Il legale sull'accusa di spaccio aveva spiegato: "Sono quantitativi modici e parliamo di un giovane che ha una conclamata dipendenza da più sostanze e con evidenti capacità economiche per procurarsi le provviste per uso personale". Il difensore aveva anche chiarito di aver richiesto la trasmissione della copia della denuncia per il furto subito dal cantante.

"Pistola presa attraverso un gruppo Telegram"

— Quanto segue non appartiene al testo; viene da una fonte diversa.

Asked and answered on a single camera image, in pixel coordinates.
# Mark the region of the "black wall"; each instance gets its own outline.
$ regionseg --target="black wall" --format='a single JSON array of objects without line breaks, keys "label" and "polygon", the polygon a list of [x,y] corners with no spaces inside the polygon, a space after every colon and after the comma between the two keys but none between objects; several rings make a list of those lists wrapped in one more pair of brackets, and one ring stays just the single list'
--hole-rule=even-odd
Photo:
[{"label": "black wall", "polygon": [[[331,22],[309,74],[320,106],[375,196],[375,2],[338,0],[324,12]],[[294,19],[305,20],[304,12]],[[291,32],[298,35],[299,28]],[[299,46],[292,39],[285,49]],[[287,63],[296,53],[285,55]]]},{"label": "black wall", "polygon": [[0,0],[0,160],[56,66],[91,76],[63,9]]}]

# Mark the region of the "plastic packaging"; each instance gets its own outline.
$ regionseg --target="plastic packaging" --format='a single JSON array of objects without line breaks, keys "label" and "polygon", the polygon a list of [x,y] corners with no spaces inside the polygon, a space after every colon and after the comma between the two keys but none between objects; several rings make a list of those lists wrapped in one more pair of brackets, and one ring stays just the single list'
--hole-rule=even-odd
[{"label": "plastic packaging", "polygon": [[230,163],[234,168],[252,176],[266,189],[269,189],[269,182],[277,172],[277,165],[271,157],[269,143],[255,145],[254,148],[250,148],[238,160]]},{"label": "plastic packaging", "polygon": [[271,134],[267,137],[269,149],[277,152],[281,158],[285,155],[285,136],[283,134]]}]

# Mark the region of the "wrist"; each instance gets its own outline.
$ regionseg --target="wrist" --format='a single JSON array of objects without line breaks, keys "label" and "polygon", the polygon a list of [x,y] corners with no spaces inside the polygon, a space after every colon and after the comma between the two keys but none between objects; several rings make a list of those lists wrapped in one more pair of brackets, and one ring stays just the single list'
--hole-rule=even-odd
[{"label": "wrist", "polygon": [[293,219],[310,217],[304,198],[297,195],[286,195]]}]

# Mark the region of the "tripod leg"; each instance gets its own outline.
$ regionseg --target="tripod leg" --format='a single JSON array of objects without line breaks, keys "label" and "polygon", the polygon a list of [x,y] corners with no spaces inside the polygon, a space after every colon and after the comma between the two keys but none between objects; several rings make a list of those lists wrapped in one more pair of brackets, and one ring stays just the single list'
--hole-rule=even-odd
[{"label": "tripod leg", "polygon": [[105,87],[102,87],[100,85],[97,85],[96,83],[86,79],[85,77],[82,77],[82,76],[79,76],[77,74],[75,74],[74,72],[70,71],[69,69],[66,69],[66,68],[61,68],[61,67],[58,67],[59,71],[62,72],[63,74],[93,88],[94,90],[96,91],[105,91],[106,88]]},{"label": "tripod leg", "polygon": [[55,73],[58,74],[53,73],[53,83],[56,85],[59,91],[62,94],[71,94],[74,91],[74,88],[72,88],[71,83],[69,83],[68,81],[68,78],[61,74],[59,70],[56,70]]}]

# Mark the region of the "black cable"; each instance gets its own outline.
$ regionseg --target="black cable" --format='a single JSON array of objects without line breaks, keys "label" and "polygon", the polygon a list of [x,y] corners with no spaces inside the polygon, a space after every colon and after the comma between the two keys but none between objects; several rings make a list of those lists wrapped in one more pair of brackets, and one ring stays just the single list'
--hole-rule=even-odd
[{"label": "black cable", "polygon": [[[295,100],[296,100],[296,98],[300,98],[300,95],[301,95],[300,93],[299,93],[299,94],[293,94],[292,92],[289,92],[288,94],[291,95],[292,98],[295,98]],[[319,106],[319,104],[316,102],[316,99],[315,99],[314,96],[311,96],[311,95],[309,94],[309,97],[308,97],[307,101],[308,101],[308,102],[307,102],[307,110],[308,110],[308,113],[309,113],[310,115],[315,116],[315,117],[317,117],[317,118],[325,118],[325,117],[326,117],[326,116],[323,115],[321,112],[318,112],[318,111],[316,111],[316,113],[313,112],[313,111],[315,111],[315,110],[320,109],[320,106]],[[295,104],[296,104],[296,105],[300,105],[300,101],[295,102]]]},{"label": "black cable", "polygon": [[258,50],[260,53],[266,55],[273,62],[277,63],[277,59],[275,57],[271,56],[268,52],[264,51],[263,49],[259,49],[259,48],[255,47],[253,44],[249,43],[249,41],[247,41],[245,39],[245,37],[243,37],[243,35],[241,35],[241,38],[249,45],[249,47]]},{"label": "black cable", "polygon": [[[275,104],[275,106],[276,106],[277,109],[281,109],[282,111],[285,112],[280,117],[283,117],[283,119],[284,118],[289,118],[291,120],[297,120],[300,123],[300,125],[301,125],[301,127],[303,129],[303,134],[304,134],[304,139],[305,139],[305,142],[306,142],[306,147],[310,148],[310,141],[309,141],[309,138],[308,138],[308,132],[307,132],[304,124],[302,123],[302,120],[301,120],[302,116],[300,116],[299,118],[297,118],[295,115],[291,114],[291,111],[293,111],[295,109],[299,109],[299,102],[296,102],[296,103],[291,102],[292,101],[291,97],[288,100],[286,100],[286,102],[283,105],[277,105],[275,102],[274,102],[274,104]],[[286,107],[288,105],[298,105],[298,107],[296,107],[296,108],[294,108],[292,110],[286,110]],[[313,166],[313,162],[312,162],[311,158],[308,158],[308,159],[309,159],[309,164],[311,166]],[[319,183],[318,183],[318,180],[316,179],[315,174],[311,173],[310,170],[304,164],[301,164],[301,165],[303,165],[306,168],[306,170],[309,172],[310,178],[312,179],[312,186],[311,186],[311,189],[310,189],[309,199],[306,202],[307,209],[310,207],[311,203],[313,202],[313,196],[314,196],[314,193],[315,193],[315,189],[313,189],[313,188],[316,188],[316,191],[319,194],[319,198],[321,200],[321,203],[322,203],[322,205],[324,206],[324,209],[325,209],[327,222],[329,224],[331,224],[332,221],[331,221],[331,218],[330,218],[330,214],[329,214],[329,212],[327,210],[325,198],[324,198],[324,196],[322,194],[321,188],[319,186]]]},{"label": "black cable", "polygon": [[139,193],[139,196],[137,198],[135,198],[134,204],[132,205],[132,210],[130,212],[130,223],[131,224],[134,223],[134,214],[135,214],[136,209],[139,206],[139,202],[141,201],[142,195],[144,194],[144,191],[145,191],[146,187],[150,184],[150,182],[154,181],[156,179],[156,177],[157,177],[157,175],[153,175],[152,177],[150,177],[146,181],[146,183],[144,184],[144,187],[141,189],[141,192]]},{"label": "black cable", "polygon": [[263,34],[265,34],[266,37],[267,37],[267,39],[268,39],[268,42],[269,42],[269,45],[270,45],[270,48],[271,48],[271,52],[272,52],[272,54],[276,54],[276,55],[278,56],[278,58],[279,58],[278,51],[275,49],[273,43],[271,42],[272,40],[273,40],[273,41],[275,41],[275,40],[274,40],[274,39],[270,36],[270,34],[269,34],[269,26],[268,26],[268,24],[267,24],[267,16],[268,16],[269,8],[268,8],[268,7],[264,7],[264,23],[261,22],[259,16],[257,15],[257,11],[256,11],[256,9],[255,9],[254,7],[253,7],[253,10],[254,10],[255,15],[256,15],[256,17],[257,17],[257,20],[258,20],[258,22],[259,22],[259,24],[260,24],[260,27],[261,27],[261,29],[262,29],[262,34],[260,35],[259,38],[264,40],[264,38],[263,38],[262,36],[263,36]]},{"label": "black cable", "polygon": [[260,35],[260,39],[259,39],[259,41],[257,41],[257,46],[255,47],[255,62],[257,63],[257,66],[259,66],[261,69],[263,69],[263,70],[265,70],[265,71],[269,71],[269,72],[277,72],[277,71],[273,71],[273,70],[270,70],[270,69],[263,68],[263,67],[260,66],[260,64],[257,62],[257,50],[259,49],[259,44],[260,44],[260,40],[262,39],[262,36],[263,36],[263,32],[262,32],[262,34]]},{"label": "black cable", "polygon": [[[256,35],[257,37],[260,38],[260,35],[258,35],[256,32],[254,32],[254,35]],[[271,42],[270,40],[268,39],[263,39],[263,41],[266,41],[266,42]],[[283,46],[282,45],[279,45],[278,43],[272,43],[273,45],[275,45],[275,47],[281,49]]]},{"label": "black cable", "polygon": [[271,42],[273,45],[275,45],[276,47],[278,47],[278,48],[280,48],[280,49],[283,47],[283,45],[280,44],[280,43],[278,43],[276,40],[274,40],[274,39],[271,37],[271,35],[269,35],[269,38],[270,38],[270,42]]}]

 "La pistola l'ho comprata attraverso un gruppo Telegram". È quanto avrebbe spiegato inoltre il trapper nell'interrogatorio. In sostanza, il 26enne ha sostenuto di aver acquistato la pistola attraverso contatti su un gruppo Telegram che offre questi "servizi" illeciti. La difesa del giovane ha evidenziato la estrema fragilità del cantante, dipendente dall'uso di droghe e che assume anche psicofarmaci regolarmente prescritti da un medico.

"In contatto con ambienti criminali"

 Anche se è incensurato, "è del tutto evidente che egli è in contatto con ambienti criminali di spessore" nei quali "è possibile acquistare un'arma clandestina", scrive la gip di Milano, Chiara Valori, nell'ordinanza con cui ha disposto come misura cautelare i domiciliari per il trapper. Per la giudice, ad ogni modo, "gli impegni lavorativi" del cantante, con concerti già fissati per le prossime settimane, "non paiono rappresentare una circostanza idonea a impedire l'applicazione della misura" cautelare disposta, mentre più avanti, comunque, "potranno essere valutate le necessarie autorizzazioni" per il suo lavoro a seguito di specifiche istanze da parte della difesa. Deciderà, insomma, il giudice volta per volta.